§ Prompt
How many lines in the listing contain the word "document"? Reply with the number alone.

§ Data in this exercise
+ + + +
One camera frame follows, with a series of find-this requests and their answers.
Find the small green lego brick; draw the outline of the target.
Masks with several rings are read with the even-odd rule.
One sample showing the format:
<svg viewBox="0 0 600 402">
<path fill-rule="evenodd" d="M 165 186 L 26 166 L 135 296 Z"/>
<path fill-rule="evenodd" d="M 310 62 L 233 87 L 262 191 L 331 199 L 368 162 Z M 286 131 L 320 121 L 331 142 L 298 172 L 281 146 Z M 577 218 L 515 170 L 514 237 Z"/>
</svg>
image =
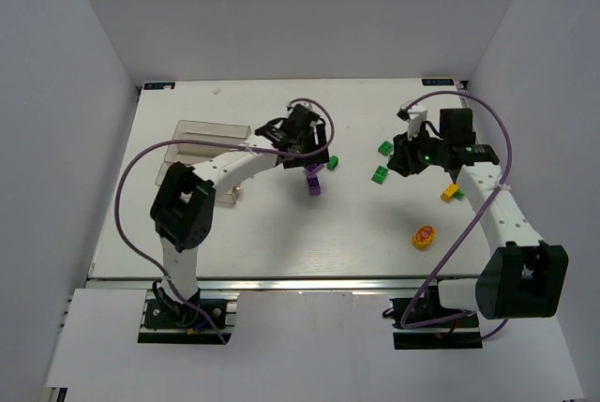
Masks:
<svg viewBox="0 0 600 402">
<path fill-rule="evenodd" d="M 331 156 L 329 161 L 327 162 L 326 167 L 329 171 L 333 171 L 338 166 L 338 163 L 339 158 L 337 156 Z"/>
</svg>

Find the purple lego brick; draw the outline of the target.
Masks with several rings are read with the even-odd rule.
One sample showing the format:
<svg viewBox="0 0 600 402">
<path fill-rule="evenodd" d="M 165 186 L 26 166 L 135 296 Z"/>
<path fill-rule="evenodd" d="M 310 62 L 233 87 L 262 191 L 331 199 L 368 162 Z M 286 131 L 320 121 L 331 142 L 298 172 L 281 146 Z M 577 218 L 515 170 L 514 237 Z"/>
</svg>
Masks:
<svg viewBox="0 0 600 402">
<path fill-rule="evenodd" d="M 312 164 L 308 165 L 304 169 L 304 174 L 306 176 L 308 194 L 311 197 L 319 196 L 321 194 L 321 186 L 318 178 L 318 172 L 324 167 L 321 164 Z"/>
</svg>

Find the yellow lego brick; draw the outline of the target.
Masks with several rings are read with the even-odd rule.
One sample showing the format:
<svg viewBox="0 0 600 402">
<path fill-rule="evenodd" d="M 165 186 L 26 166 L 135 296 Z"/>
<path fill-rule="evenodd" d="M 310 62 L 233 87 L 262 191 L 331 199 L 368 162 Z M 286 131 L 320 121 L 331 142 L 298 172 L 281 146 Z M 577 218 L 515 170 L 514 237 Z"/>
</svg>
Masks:
<svg viewBox="0 0 600 402">
<path fill-rule="evenodd" d="M 455 194 L 458 192 L 459 187 L 456 184 L 451 184 L 449 185 L 441 194 L 441 199 L 448 203 L 450 202 L 450 200 L 452 200 L 455 196 Z"/>
</svg>

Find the green lego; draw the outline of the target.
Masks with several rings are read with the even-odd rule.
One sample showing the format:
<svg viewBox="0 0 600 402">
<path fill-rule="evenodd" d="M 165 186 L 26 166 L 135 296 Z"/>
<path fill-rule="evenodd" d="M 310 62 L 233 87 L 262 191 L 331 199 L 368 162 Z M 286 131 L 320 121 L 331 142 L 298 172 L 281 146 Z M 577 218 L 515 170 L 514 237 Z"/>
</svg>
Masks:
<svg viewBox="0 0 600 402">
<path fill-rule="evenodd" d="M 460 189 L 458 189 L 458 190 L 457 190 L 457 191 L 454 193 L 453 197 L 454 197 L 455 199 L 457 199 L 457 200 L 461 200 L 461 199 L 464 197 L 464 192 L 463 192 L 463 191 L 461 191 Z"/>
</svg>

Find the yellow round toy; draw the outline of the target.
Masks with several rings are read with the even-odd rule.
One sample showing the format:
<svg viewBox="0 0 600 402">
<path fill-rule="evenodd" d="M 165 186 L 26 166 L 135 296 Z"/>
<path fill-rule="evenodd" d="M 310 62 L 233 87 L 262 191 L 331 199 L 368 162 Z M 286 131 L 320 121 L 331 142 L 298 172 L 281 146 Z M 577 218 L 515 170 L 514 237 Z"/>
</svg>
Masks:
<svg viewBox="0 0 600 402">
<path fill-rule="evenodd" d="M 412 246 L 419 250 L 426 249 L 435 241 L 435 237 L 436 231 L 432 226 L 423 226 L 412 236 Z"/>
</svg>

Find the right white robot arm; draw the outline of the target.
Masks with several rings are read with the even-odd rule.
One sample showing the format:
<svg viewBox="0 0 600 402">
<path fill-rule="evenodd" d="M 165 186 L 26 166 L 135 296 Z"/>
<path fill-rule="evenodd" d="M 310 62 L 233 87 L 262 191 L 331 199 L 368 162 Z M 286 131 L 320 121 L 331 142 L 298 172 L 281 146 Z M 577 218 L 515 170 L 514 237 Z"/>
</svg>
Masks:
<svg viewBox="0 0 600 402">
<path fill-rule="evenodd" d="M 555 315 L 568 266 L 562 246 L 552 246 L 527 221 L 493 148 L 479 144 L 470 109 L 443 109 L 435 135 L 428 111 L 416 104 L 398 116 L 408 124 L 394 138 L 390 170 L 408 177 L 429 166 L 448 172 L 471 205 L 486 236 L 490 259 L 477 278 L 442 279 L 427 297 L 443 311 L 479 312 L 488 320 Z"/>
</svg>

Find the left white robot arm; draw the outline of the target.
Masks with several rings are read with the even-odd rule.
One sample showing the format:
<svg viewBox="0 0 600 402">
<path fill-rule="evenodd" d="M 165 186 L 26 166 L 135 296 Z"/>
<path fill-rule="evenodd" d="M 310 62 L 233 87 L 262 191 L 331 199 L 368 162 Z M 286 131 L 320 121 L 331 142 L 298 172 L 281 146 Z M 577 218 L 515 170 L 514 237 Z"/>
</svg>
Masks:
<svg viewBox="0 0 600 402">
<path fill-rule="evenodd" d="M 198 246 L 211 230 L 215 202 L 222 194 L 278 165 L 289 169 L 324 163 L 326 143 L 324 119 L 298 104 L 286 117 L 257 128 L 239 150 L 191 166 L 172 164 L 150 211 L 167 272 L 157 297 L 175 312 L 185 308 L 184 301 L 196 302 Z"/>
</svg>

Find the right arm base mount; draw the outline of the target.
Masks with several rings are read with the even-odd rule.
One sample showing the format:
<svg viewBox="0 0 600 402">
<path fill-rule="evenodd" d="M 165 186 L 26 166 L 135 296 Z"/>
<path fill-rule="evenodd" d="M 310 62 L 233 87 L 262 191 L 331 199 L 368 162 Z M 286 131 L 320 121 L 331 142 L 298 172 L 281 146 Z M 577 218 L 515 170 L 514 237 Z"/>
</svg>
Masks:
<svg viewBox="0 0 600 402">
<path fill-rule="evenodd" d="M 416 329 L 404 329 L 401 315 L 409 298 L 393 298 L 382 312 L 384 320 L 392 322 L 395 350 L 477 350 L 483 348 L 479 321 L 475 315 Z"/>
</svg>

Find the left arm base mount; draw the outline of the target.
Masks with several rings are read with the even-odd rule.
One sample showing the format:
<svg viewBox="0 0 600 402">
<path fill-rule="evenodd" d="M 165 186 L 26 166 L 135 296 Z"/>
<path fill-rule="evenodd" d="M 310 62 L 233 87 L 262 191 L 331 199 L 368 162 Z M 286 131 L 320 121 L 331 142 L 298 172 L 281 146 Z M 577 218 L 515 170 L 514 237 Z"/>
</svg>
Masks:
<svg viewBox="0 0 600 402">
<path fill-rule="evenodd" d="M 201 299 L 201 309 L 216 325 L 218 333 L 206 317 L 186 309 L 183 320 L 149 296 L 144 304 L 137 342 L 139 344 L 217 345 L 231 339 L 234 324 L 233 302 L 226 299 Z"/>
</svg>

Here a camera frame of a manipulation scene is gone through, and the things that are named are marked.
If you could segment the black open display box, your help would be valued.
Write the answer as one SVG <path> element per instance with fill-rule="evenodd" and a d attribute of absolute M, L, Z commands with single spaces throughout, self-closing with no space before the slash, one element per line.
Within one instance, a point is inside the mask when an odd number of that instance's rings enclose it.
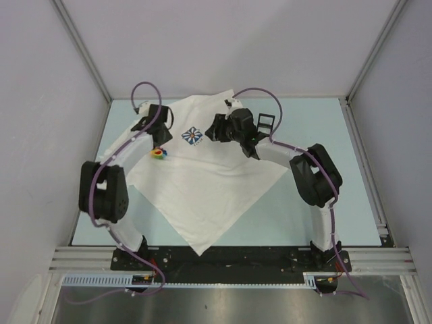
<path fill-rule="evenodd" d="M 266 114 L 266 113 L 260 113 L 258 117 L 257 122 L 257 130 L 259 132 L 262 132 L 266 135 L 270 135 L 273 131 L 273 127 L 275 124 L 275 116 Z"/>

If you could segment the rainbow plush flower brooch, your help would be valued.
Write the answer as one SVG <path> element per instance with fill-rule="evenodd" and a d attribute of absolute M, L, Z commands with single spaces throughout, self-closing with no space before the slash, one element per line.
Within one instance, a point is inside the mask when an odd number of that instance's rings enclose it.
<path fill-rule="evenodd" d="M 151 151 L 151 157 L 158 160 L 163 160 L 167 156 L 167 151 L 163 148 L 155 148 Z"/>

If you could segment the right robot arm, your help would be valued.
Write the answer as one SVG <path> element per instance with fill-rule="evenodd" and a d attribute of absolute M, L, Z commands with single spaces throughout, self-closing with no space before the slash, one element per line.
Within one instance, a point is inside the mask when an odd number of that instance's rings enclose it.
<path fill-rule="evenodd" d="M 205 135 L 213 142 L 237 142 L 246 157 L 270 161 L 292 172 L 300 197 L 319 208 L 320 215 L 313 218 L 311 240 L 318 250 L 311 254 L 311 262 L 316 269 L 326 271 L 335 264 L 332 250 L 340 250 L 334 206 L 343 179 L 323 145 L 314 144 L 304 150 L 275 141 L 274 125 L 273 115 L 261 113 L 256 124 L 249 109 L 237 108 L 228 114 L 217 113 Z"/>

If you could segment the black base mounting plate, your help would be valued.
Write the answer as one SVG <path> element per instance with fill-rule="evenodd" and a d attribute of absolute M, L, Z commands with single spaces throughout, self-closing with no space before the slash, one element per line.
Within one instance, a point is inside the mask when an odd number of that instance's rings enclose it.
<path fill-rule="evenodd" d="M 332 250 L 320 251 L 313 246 L 213 246 L 202 255 L 197 255 L 187 246 L 143 246 L 138 251 L 128 253 L 117 248 L 111 258 L 112 270 L 141 270 L 146 267 L 143 261 L 172 271 L 181 266 L 211 267 L 269 267 L 276 266 L 291 272 L 341 272 L 351 270 L 347 251 L 337 245 L 338 254 Z"/>

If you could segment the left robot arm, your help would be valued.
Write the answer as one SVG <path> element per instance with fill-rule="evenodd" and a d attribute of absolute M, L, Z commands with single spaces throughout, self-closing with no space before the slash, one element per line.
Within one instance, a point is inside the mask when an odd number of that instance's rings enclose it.
<path fill-rule="evenodd" d="M 117 246 L 127 251 L 126 262 L 133 269 L 145 268 L 149 253 L 144 236 L 127 216 L 129 196 L 127 174 L 147 154 L 169 142 L 174 116 L 170 107 L 143 103 L 140 119 L 126 130 L 113 148 L 96 162 L 81 166 L 78 206 L 95 227 L 106 228 Z"/>

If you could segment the aluminium front frame rail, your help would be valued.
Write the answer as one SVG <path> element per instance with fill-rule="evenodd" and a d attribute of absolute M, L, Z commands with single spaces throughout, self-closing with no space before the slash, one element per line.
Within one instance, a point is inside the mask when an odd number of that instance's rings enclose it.
<path fill-rule="evenodd" d="M 106 272 L 111 264 L 113 246 L 63 246 L 55 249 L 49 269 L 52 271 Z M 412 275 L 416 267 L 408 248 L 345 249 L 352 270 L 359 275 Z"/>

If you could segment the white t-shirt with daisy print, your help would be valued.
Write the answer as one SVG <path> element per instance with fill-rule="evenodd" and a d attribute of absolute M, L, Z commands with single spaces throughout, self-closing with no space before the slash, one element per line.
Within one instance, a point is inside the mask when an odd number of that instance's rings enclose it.
<path fill-rule="evenodd" d="M 215 114 L 226 114 L 232 90 L 194 95 L 170 104 L 173 138 L 167 156 L 145 151 L 126 184 L 137 189 L 185 239 L 197 255 L 213 245 L 287 171 L 269 161 L 248 158 L 235 142 L 213 142 L 205 131 Z"/>

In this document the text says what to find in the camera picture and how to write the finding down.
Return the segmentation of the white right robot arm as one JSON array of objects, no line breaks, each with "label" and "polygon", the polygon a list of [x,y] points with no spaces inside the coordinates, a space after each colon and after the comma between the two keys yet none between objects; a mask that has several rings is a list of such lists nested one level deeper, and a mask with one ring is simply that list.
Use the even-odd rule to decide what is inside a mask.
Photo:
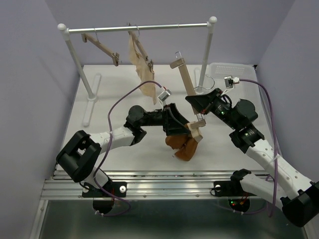
[{"label": "white right robot arm", "polygon": [[295,226],[303,227],[319,213],[319,184],[298,172],[275,152],[253,121],[257,119],[252,102],[240,99],[235,106],[223,101],[219,88],[205,95],[185,99],[198,112],[213,113],[234,131],[229,135],[233,144],[255,160],[274,179],[273,183],[258,180],[250,173],[229,182],[234,194],[249,192],[268,202],[276,200],[285,217]]}]

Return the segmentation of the brown underwear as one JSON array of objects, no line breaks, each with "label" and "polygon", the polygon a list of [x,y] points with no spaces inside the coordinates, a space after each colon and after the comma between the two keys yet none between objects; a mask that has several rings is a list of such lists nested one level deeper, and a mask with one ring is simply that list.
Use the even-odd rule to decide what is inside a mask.
[{"label": "brown underwear", "polygon": [[186,134],[167,136],[165,143],[176,150],[175,156],[183,161],[190,161],[198,146],[198,142]]}]

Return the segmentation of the wooden hanger with brown underwear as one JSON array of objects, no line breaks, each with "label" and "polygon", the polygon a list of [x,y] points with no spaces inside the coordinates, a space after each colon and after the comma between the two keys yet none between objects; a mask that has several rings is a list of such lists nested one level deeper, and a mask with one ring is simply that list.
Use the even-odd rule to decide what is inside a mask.
[{"label": "wooden hanger with brown underwear", "polygon": [[[175,57],[176,57],[176,60],[170,63],[170,67],[172,69],[174,68],[179,69],[180,76],[182,78],[187,96],[195,96],[196,92],[192,84],[192,80],[191,80],[184,58],[182,57],[179,51],[175,53]],[[194,107],[192,107],[192,110],[194,115],[197,117],[197,121],[192,121],[188,123],[187,126],[190,130],[192,138],[194,138],[195,141],[199,143],[203,139],[200,129],[206,126],[206,121],[204,117],[202,116],[202,114],[198,112]]]}]

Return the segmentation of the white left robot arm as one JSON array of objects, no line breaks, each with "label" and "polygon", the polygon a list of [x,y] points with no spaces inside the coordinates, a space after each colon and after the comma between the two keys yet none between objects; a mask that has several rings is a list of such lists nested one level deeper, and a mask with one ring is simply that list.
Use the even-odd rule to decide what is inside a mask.
[{"label": "white left robot arm", "polygon": [[56,156],[56,162],[75,183],[88,184],[99,196],[124,197],[110,177],[95,166],[99,155],[138,144],[147,134],[144,126],[162,126],[167,136],[189,135],[188,122],[174,103],[152,112],[135,105],[129,109],[126,122],[120,128],[93,134],[84,130],[75,132]]}]

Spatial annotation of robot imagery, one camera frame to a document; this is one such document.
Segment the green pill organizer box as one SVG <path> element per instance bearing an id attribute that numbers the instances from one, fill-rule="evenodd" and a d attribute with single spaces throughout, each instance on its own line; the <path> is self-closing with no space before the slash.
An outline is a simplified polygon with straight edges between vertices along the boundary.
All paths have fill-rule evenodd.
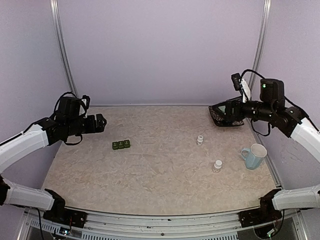
<path id="1" fill-rule="evenodd" d="M 131 147 L 131 142 L 128 139 L 112 142 L 112 149 L 113 150 L 127 149 L 130 147 Z"/>

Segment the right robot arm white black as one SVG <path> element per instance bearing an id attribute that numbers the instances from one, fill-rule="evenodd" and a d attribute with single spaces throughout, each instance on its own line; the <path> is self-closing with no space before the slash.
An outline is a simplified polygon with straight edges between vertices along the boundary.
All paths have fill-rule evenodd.
<path id="1" fill-rule="evenodd" d="M 316 160 L 320 159 L 320 131 L 311 123 L 308 114 L 299 106 L 286 107 L 284 83 L 281 80 L 262 78 L 260 100 L 241 102 L 228 100 L 223 117 L 226 121 L 267 122 L 286 137 L 303 146 Z M 283 210 L 314 209 L 320 206 L 320 186 L 292 190 L 273 189 L 260 198 L 259 208 L 239 213 L 242 227 L 250 227 L 281 218 Z"/>

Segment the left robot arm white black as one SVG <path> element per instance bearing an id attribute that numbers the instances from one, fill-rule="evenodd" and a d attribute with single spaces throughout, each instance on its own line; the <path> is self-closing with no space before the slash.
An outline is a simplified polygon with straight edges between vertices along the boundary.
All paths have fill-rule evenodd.
<path id="1" fill-rule="evenodd" d="M 73 146 L 69 137 L 82 139 L 85 134 L 104 132 L 107 125 L 104 116 L 87 113 L 90 100 L 87 95 L 78 98 L 72 92 L 63 93 L 51 116 L 31 123 L 24 131 L 1 142 L 0 171 L 3 173 L 22 158 L 57 142 Z M 65 200 L 53 190 L 27 187 L 4 177 L 0 178 L 0 204 L 43 210 L 44 218 L 50 221 L 63 223 L 70 218 Z"/>

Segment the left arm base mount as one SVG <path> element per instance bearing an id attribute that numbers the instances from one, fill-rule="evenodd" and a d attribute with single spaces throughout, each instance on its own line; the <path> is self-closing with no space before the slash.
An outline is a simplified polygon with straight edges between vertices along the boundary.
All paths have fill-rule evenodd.
<path id="1" fill-rule="evenodd" d="M 54 223 L 83 229 L 87 219 L 87 213 L 68 208 L 52 209 L 45 211 L 43 218 Z"/>

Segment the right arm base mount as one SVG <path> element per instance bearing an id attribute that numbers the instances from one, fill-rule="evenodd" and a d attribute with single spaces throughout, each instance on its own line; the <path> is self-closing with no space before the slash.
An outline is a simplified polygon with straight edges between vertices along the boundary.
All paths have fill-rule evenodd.
<path id="1" fill-rule="evenodd" d="M 278 210 L 261 210 L 260 208 L 240 211 L 238 213 L 239 221 L 242 228 L 260 225 L 281 219 L 283 216 Z"/>

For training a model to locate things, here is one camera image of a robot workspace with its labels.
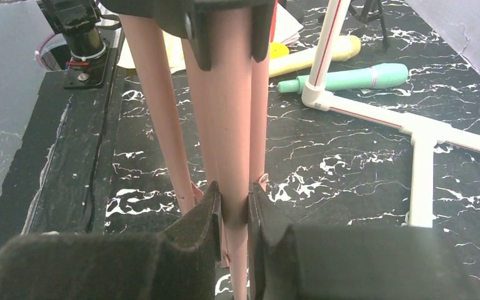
+ + + +
§ Answer for the task
2